Hydrogen-powered FCVs certainly have a lot going for them. On one hand, they are zero-emission – producing only water and no carbon dioxide at all. On the other, they are capable of achieving a driving range similar to a regular petrol-powered vehicle and can be refilled within the same amount of time too. The only drawback is the lack of hydrogen station infrastructure.
The Japanese government highlighted the importance of developing this infrastructure following the formulation of its Strategic Road Map for Hydrogen and Fuel Cells in June 2014. With this initiative, it is in the hope that hydrogen-powered FCVs gain popularity. Besides introducing subsidies to support the installation of hydrogen stations, additional policies are also introduced, including partially subsidising the operating costs.

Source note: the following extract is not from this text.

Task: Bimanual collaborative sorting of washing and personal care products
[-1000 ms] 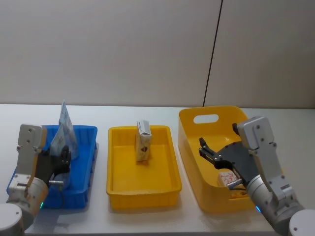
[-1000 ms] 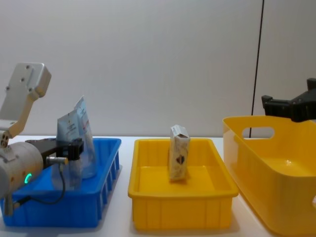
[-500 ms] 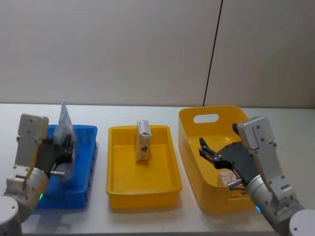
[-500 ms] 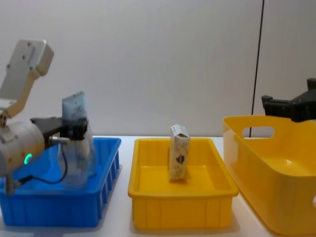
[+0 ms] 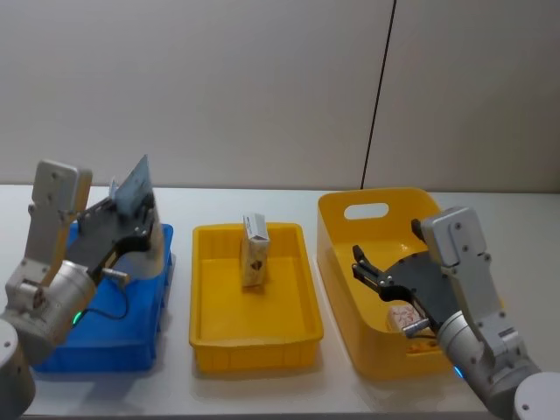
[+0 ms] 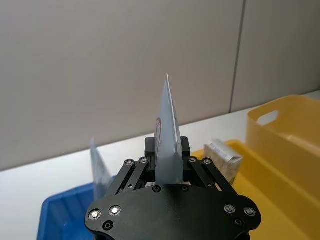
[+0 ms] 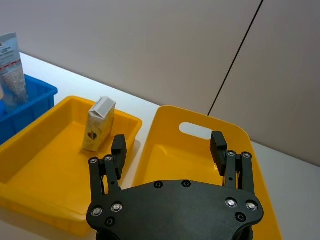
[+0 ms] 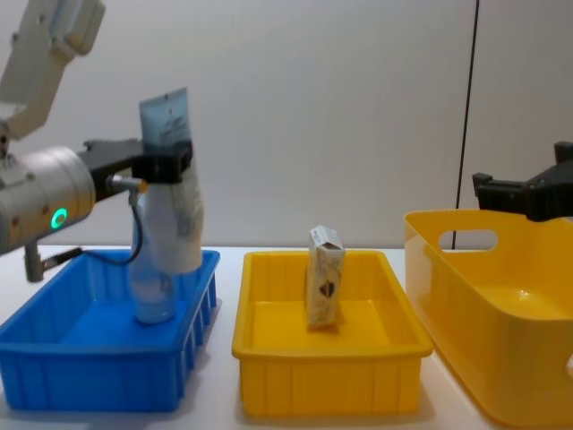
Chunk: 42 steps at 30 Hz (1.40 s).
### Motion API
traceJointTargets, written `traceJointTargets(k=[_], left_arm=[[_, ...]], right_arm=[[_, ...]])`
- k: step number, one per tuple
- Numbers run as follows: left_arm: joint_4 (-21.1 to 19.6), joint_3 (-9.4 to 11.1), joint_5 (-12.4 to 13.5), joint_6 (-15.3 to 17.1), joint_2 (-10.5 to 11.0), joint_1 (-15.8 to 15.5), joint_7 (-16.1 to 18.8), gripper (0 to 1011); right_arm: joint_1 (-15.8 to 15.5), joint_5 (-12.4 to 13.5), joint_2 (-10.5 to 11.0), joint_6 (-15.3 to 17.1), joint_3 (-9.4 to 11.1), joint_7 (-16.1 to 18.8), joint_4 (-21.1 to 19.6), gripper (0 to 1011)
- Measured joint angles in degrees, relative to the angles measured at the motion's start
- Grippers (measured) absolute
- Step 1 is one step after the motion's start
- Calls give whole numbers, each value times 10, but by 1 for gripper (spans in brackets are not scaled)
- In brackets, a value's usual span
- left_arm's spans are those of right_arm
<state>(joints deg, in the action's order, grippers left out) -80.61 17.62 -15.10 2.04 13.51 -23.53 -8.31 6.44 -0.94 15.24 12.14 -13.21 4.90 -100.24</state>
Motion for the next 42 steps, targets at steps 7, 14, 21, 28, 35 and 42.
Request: traceJointTargets(k=[7, 14, 21, 28, 35, 42], left_arm=[[-9, 5, -20, -15, -4, -18, -50, 231], [-7, 14, -35, -27, -11, -38, -87, 231], [0, 24, -47, -36, -16, -52, -116, 234], [5, 35, -56, -42, -18, -64, -137, 231], [7, 45, -62, -45, -19, -71, -152, 231], [8, 51, -65, -47, -19, -75, -161, 231]], right_arm=[[7, 9, 5, -4, -3, 27, 6, 1004], [20, 21, 12, -9, -10, 63, 15, 1004], [37, 34, 21, -14, -20, 103, 26, 1004], [55, 46, 29, -19, -30, 136, 36, 1004], [78, 55, 39, -25, -41, 168, 48, 1004], [98, 62, 45, -32, -49, 189, 60, 1004]])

Among the three companies, Toyota introduced its Mirai in November 2014, which went on sale in Japan a month later. The next-generation of Honda’s FCV Concept made its debut at this year’s Detroit Auto Show. As for Nissan, it’s most recent FCV was the TeRRA SUV concept unveiled at the 2012 Paris Motor Show. In January 2013, Daimler AG, Ford Motor Company and Nissan Motor Co., Ltd., under the Alliance with Renault, have signed a unique three-way agreement for the joint development of common fuel cell system.